(Stored items from a collection)
☆ ☆ ☆ ☆
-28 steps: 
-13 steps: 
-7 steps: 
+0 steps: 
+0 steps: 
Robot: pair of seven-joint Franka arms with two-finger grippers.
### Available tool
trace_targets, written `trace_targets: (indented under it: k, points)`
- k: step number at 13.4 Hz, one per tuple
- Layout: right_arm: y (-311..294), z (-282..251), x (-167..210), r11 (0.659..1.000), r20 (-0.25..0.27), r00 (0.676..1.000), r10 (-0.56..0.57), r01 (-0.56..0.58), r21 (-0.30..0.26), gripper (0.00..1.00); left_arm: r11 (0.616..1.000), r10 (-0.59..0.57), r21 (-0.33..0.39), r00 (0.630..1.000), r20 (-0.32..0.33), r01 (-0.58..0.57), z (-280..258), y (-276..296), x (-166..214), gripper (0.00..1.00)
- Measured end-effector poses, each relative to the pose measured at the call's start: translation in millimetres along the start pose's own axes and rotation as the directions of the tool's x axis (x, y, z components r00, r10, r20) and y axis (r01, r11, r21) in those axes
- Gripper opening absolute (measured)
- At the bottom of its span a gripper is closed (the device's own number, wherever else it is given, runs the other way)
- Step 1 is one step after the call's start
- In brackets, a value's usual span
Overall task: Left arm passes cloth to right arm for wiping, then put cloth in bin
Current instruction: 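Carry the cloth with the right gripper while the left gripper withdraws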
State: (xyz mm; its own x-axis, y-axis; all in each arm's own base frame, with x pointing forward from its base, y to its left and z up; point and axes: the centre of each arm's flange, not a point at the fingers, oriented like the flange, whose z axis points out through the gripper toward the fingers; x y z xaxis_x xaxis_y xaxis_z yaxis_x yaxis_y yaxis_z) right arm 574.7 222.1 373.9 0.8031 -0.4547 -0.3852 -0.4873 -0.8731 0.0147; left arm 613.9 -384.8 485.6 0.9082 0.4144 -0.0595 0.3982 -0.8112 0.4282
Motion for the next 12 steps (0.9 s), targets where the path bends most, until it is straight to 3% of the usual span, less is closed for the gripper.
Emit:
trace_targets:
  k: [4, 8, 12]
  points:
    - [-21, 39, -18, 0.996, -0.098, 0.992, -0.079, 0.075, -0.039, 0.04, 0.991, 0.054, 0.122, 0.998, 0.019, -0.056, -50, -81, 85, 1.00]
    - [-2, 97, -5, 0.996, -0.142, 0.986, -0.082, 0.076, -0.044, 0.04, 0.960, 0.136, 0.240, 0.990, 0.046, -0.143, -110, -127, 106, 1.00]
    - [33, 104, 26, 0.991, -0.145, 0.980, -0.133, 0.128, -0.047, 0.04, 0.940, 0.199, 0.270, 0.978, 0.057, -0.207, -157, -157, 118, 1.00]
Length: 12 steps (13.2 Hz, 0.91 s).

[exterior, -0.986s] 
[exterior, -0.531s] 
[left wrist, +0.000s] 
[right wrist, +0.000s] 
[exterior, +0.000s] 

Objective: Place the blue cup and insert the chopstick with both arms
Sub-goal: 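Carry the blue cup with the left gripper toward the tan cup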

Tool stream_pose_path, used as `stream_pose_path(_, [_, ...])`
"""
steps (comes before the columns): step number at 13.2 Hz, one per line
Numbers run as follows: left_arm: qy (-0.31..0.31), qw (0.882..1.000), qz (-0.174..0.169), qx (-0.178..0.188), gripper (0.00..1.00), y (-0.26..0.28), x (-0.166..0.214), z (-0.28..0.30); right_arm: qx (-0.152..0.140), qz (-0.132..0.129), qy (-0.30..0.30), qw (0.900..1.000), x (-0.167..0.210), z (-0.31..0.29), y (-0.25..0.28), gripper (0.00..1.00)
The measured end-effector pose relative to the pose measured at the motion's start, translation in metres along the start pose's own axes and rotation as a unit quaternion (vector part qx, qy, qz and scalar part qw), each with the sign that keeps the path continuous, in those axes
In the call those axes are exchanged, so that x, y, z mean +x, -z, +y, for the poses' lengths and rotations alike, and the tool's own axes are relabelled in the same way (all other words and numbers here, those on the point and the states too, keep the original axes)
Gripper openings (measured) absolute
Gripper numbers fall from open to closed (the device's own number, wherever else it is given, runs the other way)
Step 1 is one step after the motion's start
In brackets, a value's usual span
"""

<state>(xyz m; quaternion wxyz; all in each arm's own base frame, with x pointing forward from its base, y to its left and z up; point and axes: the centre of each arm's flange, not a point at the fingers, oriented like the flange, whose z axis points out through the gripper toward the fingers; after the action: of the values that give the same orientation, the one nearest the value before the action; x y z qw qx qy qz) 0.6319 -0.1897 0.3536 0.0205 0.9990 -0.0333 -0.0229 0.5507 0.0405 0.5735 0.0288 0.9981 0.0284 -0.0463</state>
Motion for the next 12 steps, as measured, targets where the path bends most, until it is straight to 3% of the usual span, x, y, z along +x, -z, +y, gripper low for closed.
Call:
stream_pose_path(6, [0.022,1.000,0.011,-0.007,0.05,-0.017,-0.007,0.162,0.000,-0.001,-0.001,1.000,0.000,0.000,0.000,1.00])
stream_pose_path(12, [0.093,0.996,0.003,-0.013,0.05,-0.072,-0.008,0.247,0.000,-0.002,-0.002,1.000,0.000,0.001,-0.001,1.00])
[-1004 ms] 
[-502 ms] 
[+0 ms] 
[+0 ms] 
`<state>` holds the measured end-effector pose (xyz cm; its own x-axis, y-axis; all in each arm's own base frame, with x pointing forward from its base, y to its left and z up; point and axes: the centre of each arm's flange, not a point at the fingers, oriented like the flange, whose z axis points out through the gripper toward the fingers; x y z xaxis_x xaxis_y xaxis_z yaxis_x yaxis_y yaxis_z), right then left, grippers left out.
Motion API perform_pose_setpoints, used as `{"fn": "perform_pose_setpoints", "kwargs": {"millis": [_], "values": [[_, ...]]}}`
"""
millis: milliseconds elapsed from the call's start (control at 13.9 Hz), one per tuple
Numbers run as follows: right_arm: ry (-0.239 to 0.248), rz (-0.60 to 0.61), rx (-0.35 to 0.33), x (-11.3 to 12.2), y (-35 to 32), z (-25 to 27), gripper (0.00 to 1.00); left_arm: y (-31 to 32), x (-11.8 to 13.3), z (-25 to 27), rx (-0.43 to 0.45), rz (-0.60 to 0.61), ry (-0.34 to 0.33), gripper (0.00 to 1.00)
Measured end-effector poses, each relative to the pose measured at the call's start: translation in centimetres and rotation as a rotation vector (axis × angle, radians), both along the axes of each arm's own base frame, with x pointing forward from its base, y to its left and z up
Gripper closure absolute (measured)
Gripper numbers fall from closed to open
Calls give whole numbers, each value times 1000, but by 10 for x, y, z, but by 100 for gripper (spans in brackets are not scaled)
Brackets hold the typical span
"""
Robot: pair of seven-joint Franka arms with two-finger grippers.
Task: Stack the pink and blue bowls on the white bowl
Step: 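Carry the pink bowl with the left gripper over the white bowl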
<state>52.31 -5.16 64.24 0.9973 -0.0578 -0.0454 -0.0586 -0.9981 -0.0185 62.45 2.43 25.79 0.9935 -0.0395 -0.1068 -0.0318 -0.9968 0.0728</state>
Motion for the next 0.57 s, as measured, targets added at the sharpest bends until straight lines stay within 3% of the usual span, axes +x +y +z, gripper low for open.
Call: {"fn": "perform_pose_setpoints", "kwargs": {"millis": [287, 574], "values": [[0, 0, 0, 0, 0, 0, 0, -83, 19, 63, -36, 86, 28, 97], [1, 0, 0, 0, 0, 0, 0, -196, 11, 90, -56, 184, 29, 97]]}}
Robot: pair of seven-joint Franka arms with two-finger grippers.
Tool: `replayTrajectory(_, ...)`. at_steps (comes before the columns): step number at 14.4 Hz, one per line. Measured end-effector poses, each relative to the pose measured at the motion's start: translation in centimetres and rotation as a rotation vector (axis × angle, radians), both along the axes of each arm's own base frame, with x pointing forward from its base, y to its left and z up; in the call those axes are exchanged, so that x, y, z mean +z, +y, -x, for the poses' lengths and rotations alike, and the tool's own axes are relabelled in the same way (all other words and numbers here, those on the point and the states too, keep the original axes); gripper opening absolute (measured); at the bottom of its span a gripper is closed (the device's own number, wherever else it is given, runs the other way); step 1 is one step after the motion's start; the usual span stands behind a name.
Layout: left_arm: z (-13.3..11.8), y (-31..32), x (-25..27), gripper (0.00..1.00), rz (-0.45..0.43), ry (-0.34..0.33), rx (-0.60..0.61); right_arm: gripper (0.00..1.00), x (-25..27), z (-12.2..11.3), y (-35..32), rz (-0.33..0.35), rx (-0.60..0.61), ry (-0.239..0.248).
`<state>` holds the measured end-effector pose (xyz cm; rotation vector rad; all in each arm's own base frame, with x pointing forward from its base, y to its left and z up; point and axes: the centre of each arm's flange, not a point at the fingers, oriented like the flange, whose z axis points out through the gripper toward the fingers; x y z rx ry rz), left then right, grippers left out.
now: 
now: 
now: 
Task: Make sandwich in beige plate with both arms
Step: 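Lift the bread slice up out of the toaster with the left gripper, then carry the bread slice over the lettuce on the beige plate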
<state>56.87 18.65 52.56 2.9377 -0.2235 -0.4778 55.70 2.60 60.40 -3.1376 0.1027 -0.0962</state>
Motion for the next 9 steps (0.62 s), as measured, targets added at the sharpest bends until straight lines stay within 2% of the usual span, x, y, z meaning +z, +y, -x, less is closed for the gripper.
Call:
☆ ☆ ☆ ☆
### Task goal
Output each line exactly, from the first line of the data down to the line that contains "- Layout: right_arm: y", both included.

### Response box
-28 steps: 
-13 steps: 
-7 steps: 
+0 steps: 
+0 steps: 
Robot: pair of seven-joint Franka arms with two-finger grippers.
### Available tool
trace_targets, written `trace_targets: (indented under it: k, points)`
- k: step number at 13.4 Hz, one per tuple
- Layout: right_arm: y (-311..294), z (-282..251), x (-167..210), r11 (0.659..1.000), r20 (-0.25..0.27), r00 (0.676..1.000), r10 (-0.56..0.57), r01 (-0.56..0.58), r21 (-0.30..0.26), gripper (0.00..1.00); left_arm: r11 (0.616..1.000), r10 (-0.59..0.57), r21 (-0.33..0.39), r00 (0.630..1.000), r20 (-0.32..0.33), r01 (-0.58..0.57), z (-280..258), y (-276..296), x (-166..214), gripper (0.00..1.00)

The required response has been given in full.